Thousands Riot at Anhui Military Academy Over Diploma Status


Chinese riot police. Photo: AFP

HONG KONG—Thousands of military academy students in central China’s Anhui province are rioting after news spread that the government wouldn’t recognize diplomas awarded to the fee-paying students.

“It was total chaos. Many people were beaten and were bleeding. The school buildings are a mess,” one student, surnamed Peng, told RFA’s Mandarin service.

“There is a 15-story building on campus. It’s been vacated. The iron doors in the corridors were smashed. In the morning armed police and police cars arrived to restore order. Their attempts were futile. Police cars were overturned,” Peng said.

“Even the automatic iron gates on campus were wrecked. The situation is really tense now. I hear that either tomorrow or the day after the Nanjing Military Region will send personnel to restore order.”

Different categories of student

There is a 15-story building on campus. It’s been vacated. The iron doors in the corridors were smashed. In the morning armed police and police cars arrived to restore order. Their attempts were futile.

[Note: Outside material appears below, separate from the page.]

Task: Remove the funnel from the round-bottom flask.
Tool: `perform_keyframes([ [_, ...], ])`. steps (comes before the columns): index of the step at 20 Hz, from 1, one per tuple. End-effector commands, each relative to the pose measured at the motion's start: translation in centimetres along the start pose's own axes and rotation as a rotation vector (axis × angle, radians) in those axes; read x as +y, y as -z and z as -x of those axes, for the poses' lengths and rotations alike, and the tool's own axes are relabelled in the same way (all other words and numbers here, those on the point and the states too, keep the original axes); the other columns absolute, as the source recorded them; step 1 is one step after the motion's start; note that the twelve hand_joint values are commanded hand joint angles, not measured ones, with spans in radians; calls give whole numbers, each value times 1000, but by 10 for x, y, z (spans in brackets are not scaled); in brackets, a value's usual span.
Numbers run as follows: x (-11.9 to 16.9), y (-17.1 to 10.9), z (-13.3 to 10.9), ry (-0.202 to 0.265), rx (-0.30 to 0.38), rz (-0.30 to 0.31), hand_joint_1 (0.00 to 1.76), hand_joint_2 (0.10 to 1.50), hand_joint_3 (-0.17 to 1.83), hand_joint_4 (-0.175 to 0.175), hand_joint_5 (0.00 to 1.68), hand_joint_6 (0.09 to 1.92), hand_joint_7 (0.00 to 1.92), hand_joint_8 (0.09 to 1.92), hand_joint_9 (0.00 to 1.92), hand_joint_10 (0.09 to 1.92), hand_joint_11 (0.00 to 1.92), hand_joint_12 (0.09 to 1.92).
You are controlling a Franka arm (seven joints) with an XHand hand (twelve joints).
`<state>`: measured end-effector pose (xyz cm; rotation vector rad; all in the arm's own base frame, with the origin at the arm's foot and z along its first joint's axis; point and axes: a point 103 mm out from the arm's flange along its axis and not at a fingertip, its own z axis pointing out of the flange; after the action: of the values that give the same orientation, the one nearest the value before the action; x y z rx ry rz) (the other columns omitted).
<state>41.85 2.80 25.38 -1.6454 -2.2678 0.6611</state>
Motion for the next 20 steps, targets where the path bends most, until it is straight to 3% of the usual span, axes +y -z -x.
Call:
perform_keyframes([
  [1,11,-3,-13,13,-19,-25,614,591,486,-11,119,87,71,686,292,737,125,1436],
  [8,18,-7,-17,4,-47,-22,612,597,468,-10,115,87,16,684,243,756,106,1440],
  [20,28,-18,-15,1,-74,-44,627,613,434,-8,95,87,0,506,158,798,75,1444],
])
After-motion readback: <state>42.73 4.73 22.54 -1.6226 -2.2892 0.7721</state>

The rioting began Nov. 28 and worsened Nov. 29, witnesses said. Classes have been cancelled and windows smashed. It wasn’t immediately clear whether anyone had been injured.

The Hefei People's Liberation Army Artillery Academy comprises three types of students: fully registered cadets with military status, fully registered students without military status studying for civil degrees, and self-funding “contract students,” according to the academy's Web site.

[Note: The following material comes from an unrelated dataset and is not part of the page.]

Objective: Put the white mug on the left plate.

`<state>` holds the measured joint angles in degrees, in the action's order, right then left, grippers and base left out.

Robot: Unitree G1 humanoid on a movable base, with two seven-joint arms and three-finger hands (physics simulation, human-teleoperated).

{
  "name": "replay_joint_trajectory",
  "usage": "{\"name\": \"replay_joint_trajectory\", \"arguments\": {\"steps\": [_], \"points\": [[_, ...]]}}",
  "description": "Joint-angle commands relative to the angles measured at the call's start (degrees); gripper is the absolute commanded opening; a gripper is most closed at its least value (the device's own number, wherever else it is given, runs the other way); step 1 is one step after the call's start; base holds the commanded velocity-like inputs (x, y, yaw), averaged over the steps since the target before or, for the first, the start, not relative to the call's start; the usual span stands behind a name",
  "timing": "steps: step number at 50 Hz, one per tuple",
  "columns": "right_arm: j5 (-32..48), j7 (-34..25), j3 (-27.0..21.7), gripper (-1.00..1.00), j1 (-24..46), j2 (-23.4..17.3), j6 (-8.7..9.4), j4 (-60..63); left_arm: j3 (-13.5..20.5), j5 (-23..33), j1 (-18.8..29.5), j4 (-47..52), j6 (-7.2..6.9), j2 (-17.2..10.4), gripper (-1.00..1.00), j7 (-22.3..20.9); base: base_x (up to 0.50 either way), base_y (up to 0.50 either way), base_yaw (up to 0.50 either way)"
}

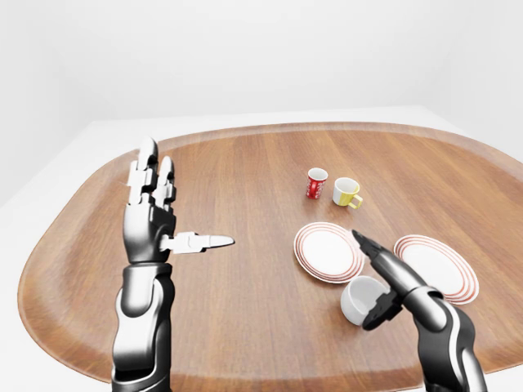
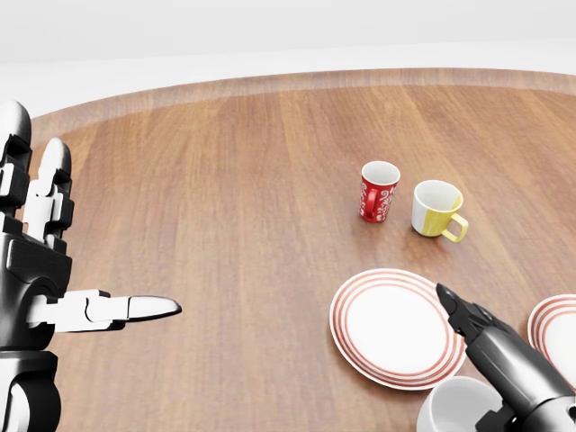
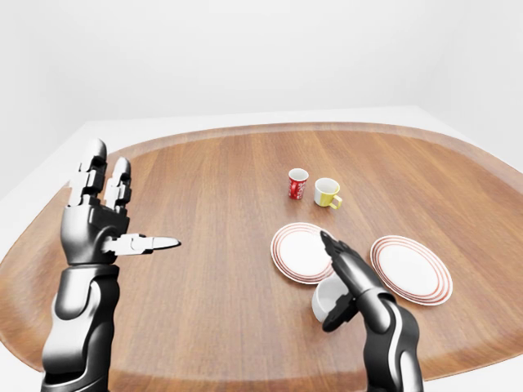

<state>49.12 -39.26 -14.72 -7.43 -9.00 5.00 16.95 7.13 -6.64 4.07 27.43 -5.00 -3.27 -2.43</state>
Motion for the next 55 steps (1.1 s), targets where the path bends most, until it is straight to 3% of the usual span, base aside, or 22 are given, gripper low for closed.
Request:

“The students rioted because they are angry that their diplomas are fake,” Peng said, estimating that 6,000 to 7,000 self-funded students had joined the rioting. “The school sent military personnel to mediate. The students beat them and drove them away—even the military officers. Everyone is like an angry lion now.”

A female administrator at the Academy confirmed that rioting was going on. Asked if the rioters were students, she replied that all were students from “the sixth department… They are informal students without military status.”

A teacher at the academy, surnamed Ren, denied that rioting had occurred but added, “It could happen to any school. There are always some students who do not want to study. Right?”

Media haven't covered

“The majority of the students are good students. Those [who do not like to study] will be severely dealt with. What do the students know? Including the seniors. They have not even gotten their diplomas yet.”

“Only a small number of students with their own agenda were fanning the fire. I have told you too much already. If you are a reporter, I advise you not to touch things related to a military academy,” Ren said.

The Chinese media appear to have ignored the rioting, and online postings have been reportedly halted within minutes of publication.

The switchboard operator at the Academy on Friday said, “We have not received instructions as to which department’s personnel are authorized to talk about the matter.” She also indicated that no such instructions would be forthcoming before hanging up.

Some students have posted complaints online indicating that that they had started rioting because neither the Education Ministry nor the Military Commission would recognize their diplomas. “On no account enroll at the Artillery Academy. On no account enroll at the Academy’s sixth department,” said one posting.

Private colleges have boomed in China in the last decade, enrolling those who fall short in highly competitive exams required for admission to prestigious—and far more tightly regulated—state universities.

One resident surnamed Zhu, who lives near the campus and rents rooms to students of the Academy, told RFA: “Students at the Academy told me about the riot. They are worried that they won’t be able to get jobs. They are really angry. They went to see the president of the academy, who was beaten by the students quite badly.”

The Anhui provincial government authorized the Academy to recruit the so-called “contract students” outside the college-entrance-exam system to help generate income for the school. Being recruited outside the national college-entrance-exam system means anyone who has a high school diploma can be accepted.

Broad impact predicted

The “contract students” pay wear cadet uniforms but lack military status, sources say. Their enrollment at the Academy is unregistered with the Ministry of Education or the Military Commission, nor is it recognized by the Chinese government. Each student pays approximately $10,000 yuan annually in tuition, plus other fees and expenses.

Hong Kong-based analyst Huang Dong suggested in an interview that the repercussions would be broad.

“It will definitely have an impact on the image of the Academy. The local government will definitely deal with the issue without delay. The Academy enjoys a certain national status….It’s not Beijing University or Qinghua University, but locally it’s a prestigious institution. Students enrolled in the Academy because of the name recognition.”